Patients with CKD are at risk of loss of muscle mass due to several metabolic alterations developed by the uremic syndrome, even among non-dialysis-dependent (NDD) patients [4]. The progressive and generalized loss of muscle mass and strength results in a sarcopenia syndrome characterized by a risk of adverse outcomes, including physical disability, poor quality of life, and death [5]. Sarcopenia is determined by loss of muscle strength, muscle mass, and motor function and is associated with physiological aging, including reduced muscle mass and strength [6]. Sarcopenia is also recognized as a complication of CKD and increases the risk of increased morbidity from cardiovascular events and mortality [7]. In the European Working Group on Sarcopenia in Older People 2 (EWGSOP2) criteria, probable sarcopenia is defined as reduced muscle strength only (normal muscle mass) [5]. A sarcopenia diagnosis is confirmed by the presence of low muscle quantity or quality [5]. Severe sarcopenia is determined by the presence of low muscle strength, muscle mass, and muscle performance [5].

Studies have reported the prevalence of sarcopenia at between 4% to 63%, changing according to the samples size, the stage of CKD, and age of patients [8–12]. The prevalence of sarcopenia has been reported to be 5.9% to 15.4% in NDD-CKD patients at stages 3–5 [9]. Clinical studies indicated that sarcopenia is associated with reduction in eGFR, higher albuminuria, and stage of CKD, all of which cause poor clinical outcomes, poor prognosis, and higher mortality rates [10–12]. The etiology of CKD-related sarcopenia, which can occur early in adult life and may progress rapidly, includes the multiple metabolic and nutritional abnormalities associated with increased muscle degradation and impaired muscle regeneration, accumulation of uremic toxins, deficiency of vitamin D [13], polypharmacy, inflammation, depression, and cognitive dysfunction [14]. To the best of our knowledge, there are limited data on sarcopenia in patients with NDD-CKD and on the association of unfavorable prognosis with CKD-related sarcopenia [15]. Therefore, the present cross-sectional study from a single center aimed to investigate the prevalence of sarcopenia and evaluate factors associated with the sarcopenia in 31 patients with NDD-CKD, focusing on clinical outcomes and laboratory findings.

Material and Methods


The study was conducted according to the principles of the Declaration of Helsinki.

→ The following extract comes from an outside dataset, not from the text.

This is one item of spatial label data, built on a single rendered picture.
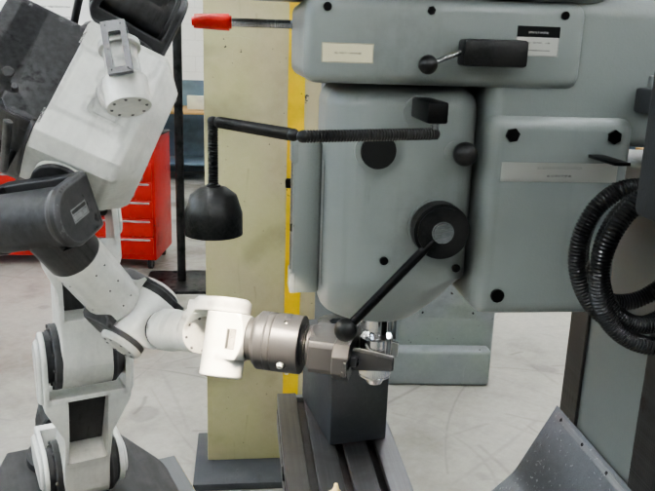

The study protocol was approved by the Istanbul Training and Research Hospital Clinical Research Ethics Committee (Number: 2015–626, Date: 04/03/2015), in accordance with the Committee on Publication Ethics (COPE) guidelines. Informed consent to participate in the study was obtained from all volunteer patients prior to their participation in the study.


This single-center cross-sectional study recruited patients over the age of 18 years with a diagnosis of CKD, who were followed up regularly at least for 3-months in the nephrology clinic of Istanbul Training and Research Hospital and who were not yet on dialysis. We enrolled 220 patients in whom sarcopenia could be assessed by 3 components: muscle strength, muscle mass, and physical performance). The exclusion criteria were having hemodialysis, a diagnosis of cancer or cerebrovascular disease, or having an amputation or a heart pacemaker or bone marrow and solid organ transplantations.


Data on serum protein, creatinine, and urine protein/creatinine (P/C) ratio, which were measured at local level by standard methods, were obtained from patients’ records. The eGFR was calculated according to the equations determined by the Chronic Kidney Disease Epidemiological Collaboration (CKD-EPI) [16,17].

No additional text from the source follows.